## TASK ITEM
A bare count is the expected answer, namely the number of lines in the records that have the word "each".
------ LISTED RECORDS
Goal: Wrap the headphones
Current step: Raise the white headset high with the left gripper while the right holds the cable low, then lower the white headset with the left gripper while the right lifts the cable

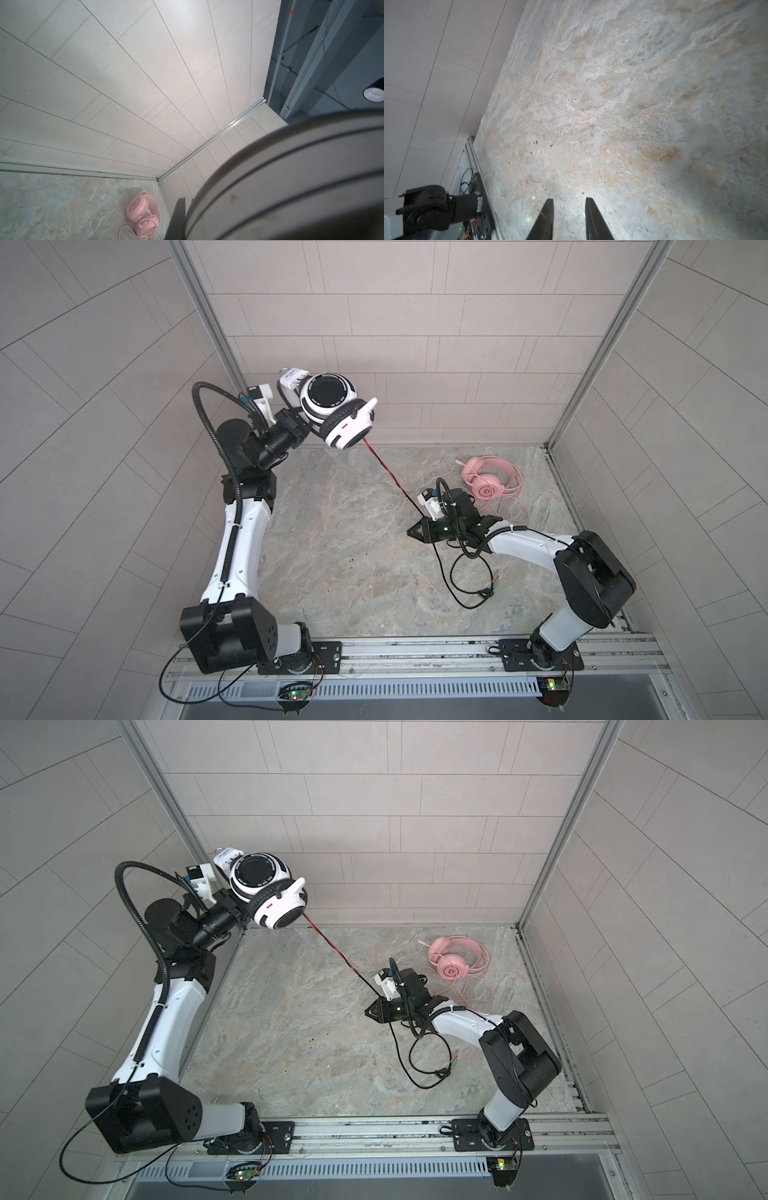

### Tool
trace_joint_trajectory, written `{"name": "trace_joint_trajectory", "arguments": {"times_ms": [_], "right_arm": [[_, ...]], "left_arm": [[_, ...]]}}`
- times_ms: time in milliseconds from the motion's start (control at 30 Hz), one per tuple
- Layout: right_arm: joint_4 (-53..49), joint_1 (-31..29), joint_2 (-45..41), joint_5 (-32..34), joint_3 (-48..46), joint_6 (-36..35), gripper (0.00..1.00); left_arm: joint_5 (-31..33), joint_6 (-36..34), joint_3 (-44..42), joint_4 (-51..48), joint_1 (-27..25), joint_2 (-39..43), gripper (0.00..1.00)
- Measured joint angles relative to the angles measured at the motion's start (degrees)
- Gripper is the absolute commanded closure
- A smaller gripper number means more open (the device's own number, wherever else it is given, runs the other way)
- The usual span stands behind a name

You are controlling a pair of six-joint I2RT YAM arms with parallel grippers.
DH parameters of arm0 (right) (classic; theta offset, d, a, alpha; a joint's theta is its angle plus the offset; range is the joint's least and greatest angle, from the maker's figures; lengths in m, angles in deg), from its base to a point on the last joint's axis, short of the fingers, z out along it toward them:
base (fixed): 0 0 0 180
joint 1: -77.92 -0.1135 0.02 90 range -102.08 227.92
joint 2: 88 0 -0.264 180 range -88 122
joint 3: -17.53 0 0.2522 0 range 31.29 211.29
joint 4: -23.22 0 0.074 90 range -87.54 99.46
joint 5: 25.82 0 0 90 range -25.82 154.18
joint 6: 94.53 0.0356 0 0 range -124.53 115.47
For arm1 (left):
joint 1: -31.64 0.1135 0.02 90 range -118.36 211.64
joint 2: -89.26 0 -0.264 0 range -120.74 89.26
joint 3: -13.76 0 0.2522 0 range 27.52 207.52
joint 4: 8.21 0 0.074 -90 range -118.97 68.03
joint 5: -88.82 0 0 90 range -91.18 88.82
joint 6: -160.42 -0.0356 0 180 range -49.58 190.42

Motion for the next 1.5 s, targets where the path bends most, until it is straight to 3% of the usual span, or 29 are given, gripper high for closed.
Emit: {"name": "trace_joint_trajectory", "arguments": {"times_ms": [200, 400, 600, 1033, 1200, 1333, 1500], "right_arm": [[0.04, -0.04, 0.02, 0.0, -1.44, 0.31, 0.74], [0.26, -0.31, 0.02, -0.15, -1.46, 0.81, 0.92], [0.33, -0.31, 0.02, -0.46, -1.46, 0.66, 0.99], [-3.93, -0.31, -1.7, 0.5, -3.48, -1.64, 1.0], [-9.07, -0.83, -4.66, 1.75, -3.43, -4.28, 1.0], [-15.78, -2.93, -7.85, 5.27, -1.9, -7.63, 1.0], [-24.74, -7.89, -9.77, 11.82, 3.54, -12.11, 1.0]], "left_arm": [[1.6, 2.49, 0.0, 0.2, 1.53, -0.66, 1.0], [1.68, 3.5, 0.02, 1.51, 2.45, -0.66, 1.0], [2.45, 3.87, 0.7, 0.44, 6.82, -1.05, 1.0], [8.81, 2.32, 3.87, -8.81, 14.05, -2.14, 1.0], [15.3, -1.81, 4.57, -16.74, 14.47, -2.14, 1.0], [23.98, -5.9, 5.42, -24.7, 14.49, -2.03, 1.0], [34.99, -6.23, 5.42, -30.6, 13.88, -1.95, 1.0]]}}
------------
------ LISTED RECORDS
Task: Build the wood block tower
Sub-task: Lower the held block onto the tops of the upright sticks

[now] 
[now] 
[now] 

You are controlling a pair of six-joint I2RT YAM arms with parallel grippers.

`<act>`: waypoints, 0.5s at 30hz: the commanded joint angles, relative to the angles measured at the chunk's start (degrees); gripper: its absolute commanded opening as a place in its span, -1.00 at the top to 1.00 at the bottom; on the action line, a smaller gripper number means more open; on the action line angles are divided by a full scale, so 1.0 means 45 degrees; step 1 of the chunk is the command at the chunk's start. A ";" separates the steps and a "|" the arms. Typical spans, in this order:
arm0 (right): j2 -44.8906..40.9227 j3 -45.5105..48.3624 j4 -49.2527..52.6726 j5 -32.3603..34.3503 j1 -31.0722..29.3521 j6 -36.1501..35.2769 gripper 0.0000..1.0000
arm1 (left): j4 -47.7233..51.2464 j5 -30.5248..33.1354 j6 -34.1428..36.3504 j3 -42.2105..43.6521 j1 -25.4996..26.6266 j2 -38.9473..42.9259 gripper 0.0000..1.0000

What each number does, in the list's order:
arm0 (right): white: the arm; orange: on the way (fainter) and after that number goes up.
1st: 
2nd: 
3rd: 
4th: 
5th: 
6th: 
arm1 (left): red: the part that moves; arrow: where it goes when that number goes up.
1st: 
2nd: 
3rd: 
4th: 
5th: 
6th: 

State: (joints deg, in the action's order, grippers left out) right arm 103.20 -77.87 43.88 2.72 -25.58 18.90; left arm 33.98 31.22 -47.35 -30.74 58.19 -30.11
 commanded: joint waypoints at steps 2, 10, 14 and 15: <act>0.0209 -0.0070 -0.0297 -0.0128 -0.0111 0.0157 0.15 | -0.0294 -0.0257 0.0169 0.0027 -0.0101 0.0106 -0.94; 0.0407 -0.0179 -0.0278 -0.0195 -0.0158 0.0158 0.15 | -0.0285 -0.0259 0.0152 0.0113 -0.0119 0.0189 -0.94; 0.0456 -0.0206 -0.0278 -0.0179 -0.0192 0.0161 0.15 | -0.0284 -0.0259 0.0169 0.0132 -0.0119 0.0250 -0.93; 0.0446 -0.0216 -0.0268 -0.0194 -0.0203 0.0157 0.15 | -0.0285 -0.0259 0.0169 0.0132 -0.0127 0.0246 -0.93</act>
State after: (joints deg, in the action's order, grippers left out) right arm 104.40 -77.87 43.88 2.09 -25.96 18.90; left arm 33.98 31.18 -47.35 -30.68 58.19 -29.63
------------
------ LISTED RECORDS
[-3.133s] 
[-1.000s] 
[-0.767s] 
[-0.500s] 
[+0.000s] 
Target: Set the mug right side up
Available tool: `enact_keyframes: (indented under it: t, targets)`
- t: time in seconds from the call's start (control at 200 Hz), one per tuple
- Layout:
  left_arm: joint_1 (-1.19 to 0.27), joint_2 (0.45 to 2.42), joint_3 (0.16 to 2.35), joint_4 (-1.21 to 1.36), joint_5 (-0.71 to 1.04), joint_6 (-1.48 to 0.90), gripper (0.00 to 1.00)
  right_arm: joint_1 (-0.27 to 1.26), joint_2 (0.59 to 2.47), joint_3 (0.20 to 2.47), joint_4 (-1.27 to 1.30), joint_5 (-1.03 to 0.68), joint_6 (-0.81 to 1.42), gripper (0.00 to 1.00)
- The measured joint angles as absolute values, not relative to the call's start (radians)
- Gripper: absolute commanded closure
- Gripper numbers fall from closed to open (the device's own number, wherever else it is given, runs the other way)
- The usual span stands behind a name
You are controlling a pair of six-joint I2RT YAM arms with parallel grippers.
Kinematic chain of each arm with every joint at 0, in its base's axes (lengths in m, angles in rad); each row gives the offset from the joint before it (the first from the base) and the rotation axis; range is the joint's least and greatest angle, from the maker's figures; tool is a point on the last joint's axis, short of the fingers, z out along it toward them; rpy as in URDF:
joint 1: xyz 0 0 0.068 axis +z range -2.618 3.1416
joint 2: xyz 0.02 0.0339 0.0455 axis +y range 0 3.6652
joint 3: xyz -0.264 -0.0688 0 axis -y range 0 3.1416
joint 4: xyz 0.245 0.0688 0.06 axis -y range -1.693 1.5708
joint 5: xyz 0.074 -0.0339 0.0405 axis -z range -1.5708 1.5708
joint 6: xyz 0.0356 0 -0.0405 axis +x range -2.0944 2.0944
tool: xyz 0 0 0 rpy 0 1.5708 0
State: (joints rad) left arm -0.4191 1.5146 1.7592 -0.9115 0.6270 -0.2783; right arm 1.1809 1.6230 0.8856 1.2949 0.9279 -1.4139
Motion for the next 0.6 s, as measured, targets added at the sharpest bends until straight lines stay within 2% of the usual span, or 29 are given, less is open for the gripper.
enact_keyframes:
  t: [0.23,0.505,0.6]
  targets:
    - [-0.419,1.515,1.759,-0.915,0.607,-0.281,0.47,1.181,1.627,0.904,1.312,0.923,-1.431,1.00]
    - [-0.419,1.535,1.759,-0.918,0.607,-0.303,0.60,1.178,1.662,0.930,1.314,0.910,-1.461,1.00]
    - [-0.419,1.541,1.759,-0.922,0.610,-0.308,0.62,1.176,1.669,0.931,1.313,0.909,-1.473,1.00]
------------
## RESULT
2